I am starting to install base cabinets from IKEA starting with the corner cab and working out in both ddirections to create an L-shaped kitchen. As it turns out the corner is greater than 90 degress so fitting the cabinet tight to both walls cant happen. 

Both runs of the L-shape are the same length although one side is quickly interupted by the stove. I am thinking this break will be useful in getting that run tight to the wall (after the oven), but there will still be about a 1 inch gap behind the cabs if I make the other wall flush. 

How can this be addressed to make the outcome look as good as possible.

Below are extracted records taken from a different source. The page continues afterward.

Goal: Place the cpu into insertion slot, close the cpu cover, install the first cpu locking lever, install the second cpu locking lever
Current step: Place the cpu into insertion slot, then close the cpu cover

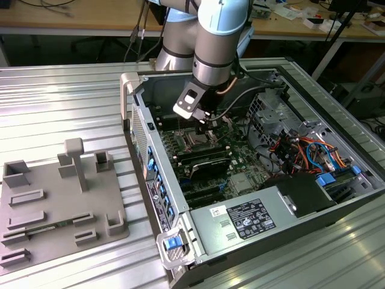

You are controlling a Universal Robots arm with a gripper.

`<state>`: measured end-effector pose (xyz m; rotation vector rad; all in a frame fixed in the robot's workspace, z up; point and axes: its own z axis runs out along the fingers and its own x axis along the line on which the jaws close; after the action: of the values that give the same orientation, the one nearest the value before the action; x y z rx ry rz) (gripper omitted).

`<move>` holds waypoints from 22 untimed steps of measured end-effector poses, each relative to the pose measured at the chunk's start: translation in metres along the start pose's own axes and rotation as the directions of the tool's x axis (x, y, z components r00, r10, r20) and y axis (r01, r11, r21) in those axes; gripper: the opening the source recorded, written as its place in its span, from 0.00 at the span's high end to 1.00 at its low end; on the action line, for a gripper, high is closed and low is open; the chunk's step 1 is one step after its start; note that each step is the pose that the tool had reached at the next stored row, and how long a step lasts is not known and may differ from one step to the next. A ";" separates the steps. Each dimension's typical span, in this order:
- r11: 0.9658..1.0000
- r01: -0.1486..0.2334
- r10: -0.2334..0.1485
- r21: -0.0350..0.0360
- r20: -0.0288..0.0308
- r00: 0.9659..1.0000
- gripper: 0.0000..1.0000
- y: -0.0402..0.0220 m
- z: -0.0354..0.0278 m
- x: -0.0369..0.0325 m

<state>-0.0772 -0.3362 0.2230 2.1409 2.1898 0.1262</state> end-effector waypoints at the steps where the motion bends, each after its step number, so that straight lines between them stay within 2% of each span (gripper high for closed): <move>1: 1.000 0.000 0.000 0.001 0.000 1.000 0.89 0.0001 -0.0004 0.0001; 16: 1.000 0.000 0.000 0.003 0.000 1.000 0.89 0.0001 -0.0006 0.0000; 19: 1.000 0.000 0.000 0.003 0.000 1.000 0.89 0.0011 -0.0094 0.0000; 22: 1.000 0.000 0.000 0.003 0.000 1.000 0.89 0.0013 -0.0103 0.0001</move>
<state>-0.0771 -0.3361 0.2334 2.1427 2.1915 0.1236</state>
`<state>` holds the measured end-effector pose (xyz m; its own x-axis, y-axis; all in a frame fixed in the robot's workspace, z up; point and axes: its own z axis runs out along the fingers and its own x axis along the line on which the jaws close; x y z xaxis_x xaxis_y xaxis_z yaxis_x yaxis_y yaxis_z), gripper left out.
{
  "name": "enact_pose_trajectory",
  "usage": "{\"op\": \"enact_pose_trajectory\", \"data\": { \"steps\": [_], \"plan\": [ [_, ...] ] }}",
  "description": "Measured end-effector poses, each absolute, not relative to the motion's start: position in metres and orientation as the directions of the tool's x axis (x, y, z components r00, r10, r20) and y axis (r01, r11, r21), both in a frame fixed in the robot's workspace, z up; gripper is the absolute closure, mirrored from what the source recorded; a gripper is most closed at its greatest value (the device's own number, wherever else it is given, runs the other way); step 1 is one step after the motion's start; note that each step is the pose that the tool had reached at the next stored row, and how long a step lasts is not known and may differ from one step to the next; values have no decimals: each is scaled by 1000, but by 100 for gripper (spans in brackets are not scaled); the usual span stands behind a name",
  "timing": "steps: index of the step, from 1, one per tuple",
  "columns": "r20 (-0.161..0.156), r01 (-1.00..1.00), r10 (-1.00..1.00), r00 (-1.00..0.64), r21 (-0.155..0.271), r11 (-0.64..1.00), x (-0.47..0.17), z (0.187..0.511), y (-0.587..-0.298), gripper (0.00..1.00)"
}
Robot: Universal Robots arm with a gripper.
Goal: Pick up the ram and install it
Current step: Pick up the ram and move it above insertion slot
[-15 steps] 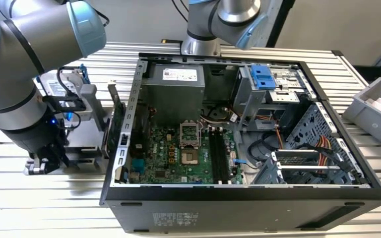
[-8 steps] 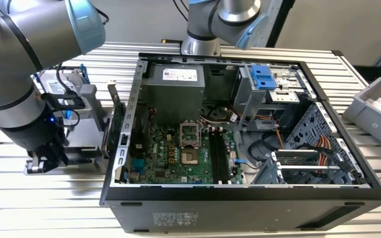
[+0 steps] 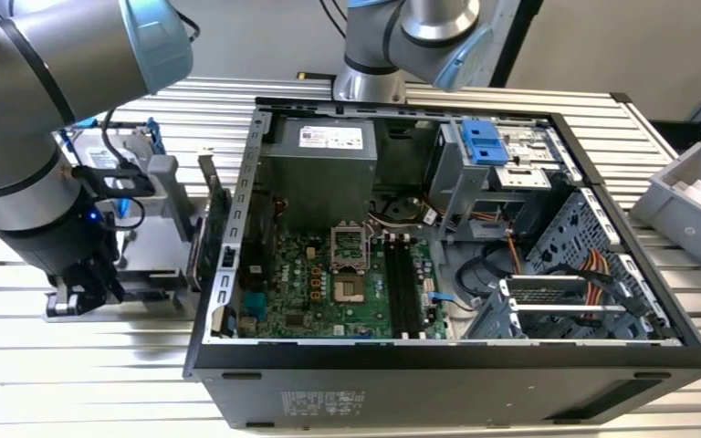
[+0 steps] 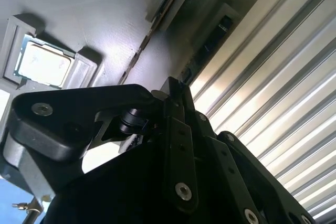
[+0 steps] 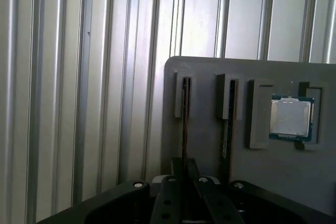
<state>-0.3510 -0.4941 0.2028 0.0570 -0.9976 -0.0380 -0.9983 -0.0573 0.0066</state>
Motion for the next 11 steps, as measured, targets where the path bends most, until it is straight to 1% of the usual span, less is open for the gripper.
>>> {"op": "enact_pose_trajectory", "data": {
  "steps": [11],
  "plan": [
    [-38, -998, -998, 57, 6, -57, -351, 210, -494, 100]
  ]
}}
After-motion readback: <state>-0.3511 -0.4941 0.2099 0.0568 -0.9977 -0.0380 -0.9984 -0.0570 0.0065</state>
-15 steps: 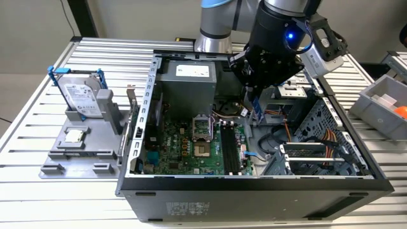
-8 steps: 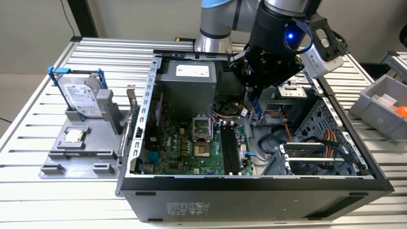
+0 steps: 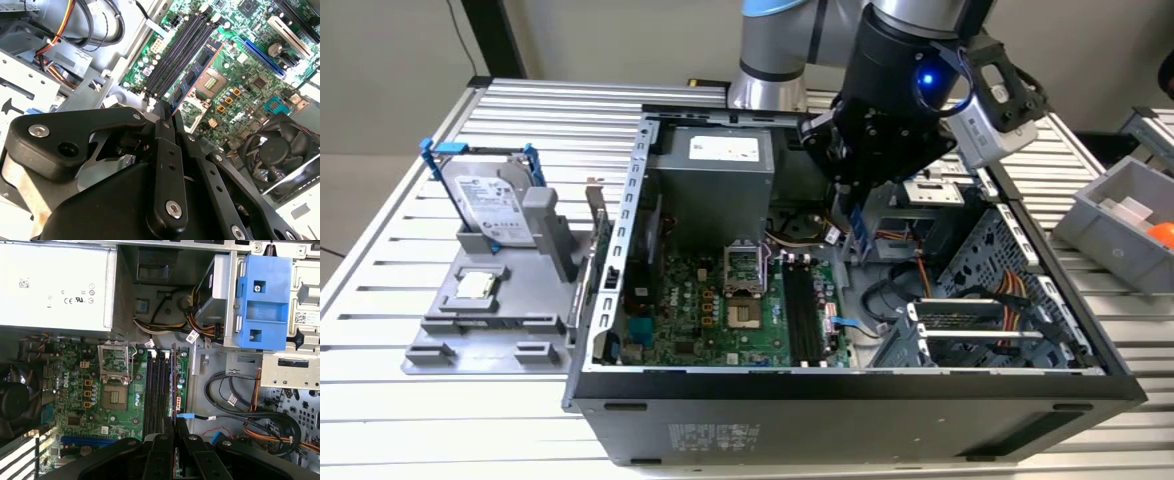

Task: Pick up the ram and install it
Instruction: 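Insert the ram into the slot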

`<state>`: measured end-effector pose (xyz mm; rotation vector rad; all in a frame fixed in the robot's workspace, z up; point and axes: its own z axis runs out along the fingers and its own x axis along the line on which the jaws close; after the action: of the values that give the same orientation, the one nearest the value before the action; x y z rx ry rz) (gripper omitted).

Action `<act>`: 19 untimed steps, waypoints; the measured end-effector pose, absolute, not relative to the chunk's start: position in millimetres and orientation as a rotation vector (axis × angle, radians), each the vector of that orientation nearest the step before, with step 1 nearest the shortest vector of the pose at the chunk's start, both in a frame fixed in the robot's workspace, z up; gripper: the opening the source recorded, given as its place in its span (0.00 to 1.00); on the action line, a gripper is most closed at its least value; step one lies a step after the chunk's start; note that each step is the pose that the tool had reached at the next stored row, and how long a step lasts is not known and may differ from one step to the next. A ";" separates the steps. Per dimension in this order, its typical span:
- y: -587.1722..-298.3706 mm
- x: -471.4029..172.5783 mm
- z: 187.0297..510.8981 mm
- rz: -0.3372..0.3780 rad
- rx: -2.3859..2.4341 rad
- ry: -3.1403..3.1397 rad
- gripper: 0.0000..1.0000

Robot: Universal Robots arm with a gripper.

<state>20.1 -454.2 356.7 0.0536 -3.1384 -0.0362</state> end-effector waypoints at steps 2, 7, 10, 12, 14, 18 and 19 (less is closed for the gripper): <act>-454.2 20.2 354.5 -0.036 0.049 -3.138 0.00; -454.2 20.3 354.5 -0.036 0.049 -3.138 0.00; -454.2 20.3 354.1 -0.036 0.049 -3.138 0.00; -454.2 20.3 352.3 -0.036 0.048 -3.138 0.00; -454.2 20.3 350.5 -0.036 0.043 -3.138 0.00; -454.2 20.3 347.5 -0.037 0.007 -3.139 0.00; -454.2 20.3 346.1 -0.038 -0.008 -3.139 0.00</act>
<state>20.3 -454.2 346.1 -0.0081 -3.1391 -0.0382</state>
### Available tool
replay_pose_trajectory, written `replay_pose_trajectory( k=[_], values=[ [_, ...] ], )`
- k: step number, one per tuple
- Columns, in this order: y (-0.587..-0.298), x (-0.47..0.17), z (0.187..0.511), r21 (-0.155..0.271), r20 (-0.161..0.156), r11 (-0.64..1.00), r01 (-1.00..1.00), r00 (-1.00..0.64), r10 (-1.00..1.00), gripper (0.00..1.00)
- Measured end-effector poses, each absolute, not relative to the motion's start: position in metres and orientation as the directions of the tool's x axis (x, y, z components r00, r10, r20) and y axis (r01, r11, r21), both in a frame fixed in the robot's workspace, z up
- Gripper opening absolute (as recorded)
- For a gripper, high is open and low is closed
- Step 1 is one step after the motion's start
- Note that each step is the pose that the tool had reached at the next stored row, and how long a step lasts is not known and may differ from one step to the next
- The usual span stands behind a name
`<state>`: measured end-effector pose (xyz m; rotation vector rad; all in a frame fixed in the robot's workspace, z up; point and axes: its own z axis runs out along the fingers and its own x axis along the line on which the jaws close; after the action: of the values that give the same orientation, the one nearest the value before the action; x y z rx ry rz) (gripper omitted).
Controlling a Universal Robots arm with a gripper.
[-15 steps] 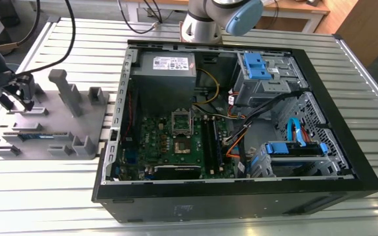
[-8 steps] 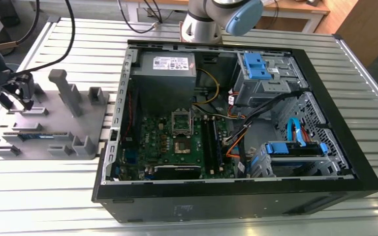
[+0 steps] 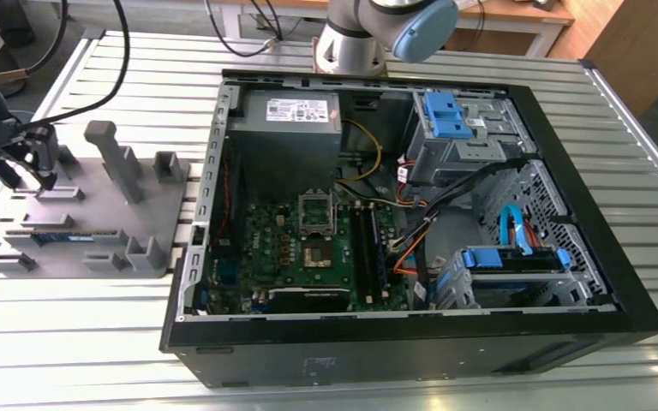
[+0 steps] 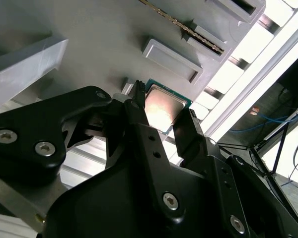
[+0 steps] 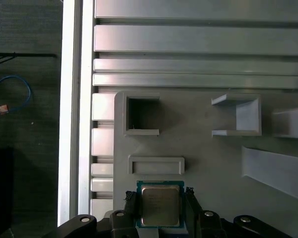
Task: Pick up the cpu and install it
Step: 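Pick up the cpu and move it towards the insertion slot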
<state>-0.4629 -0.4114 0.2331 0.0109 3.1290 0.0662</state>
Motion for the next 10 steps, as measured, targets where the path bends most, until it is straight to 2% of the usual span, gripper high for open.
replay_pose_trajectory(
  k=[10],
  values=[
    [-0.4114,-0.4629,0.2365,0.042,-0.012,0.999,0.007,-1.000,0.007,0.47]
  ],
)
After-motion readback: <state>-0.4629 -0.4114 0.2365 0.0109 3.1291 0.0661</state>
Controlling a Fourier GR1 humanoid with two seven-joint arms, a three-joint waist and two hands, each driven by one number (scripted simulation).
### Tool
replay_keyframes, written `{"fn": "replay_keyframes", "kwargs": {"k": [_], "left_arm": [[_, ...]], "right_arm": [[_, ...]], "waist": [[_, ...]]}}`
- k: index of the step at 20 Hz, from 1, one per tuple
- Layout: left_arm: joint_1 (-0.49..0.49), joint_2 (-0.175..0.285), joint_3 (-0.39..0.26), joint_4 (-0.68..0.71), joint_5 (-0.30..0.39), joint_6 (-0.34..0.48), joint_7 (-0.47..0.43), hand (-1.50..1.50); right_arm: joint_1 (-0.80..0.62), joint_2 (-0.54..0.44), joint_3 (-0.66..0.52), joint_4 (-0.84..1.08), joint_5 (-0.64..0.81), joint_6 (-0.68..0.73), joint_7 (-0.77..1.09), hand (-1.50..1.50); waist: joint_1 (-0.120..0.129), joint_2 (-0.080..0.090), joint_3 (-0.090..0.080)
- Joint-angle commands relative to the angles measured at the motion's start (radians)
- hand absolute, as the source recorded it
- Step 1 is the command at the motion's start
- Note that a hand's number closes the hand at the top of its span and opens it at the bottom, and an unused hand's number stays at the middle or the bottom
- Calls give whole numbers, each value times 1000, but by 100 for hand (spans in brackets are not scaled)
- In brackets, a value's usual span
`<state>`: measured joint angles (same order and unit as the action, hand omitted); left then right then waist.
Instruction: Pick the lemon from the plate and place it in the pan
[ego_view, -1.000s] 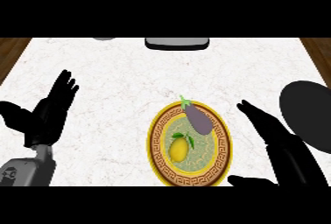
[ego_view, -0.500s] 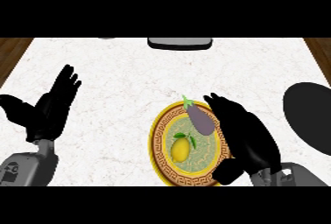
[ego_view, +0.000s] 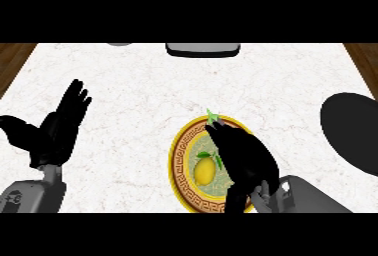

Should I use shims to bump out the cabinets and then hide try and hide it all with the countertop?


Ideas are welcome

vick (post #207274, reply #1 of 5)

Frameless cabinets provide much less in opportunity to quickly adjust for less than perfect site conditions.

Knowing or anticipating the problems b/4 ordering goes a long way to improving the chances for a good install.  Fill strips and / or other trims that might be available can conceal a myriad bunch of things.

For the installation generally the best method is to split the difference on each side, perhaps pulling a sink cab forward, then dropping back on each side (which also makes for a pretty pleasing look).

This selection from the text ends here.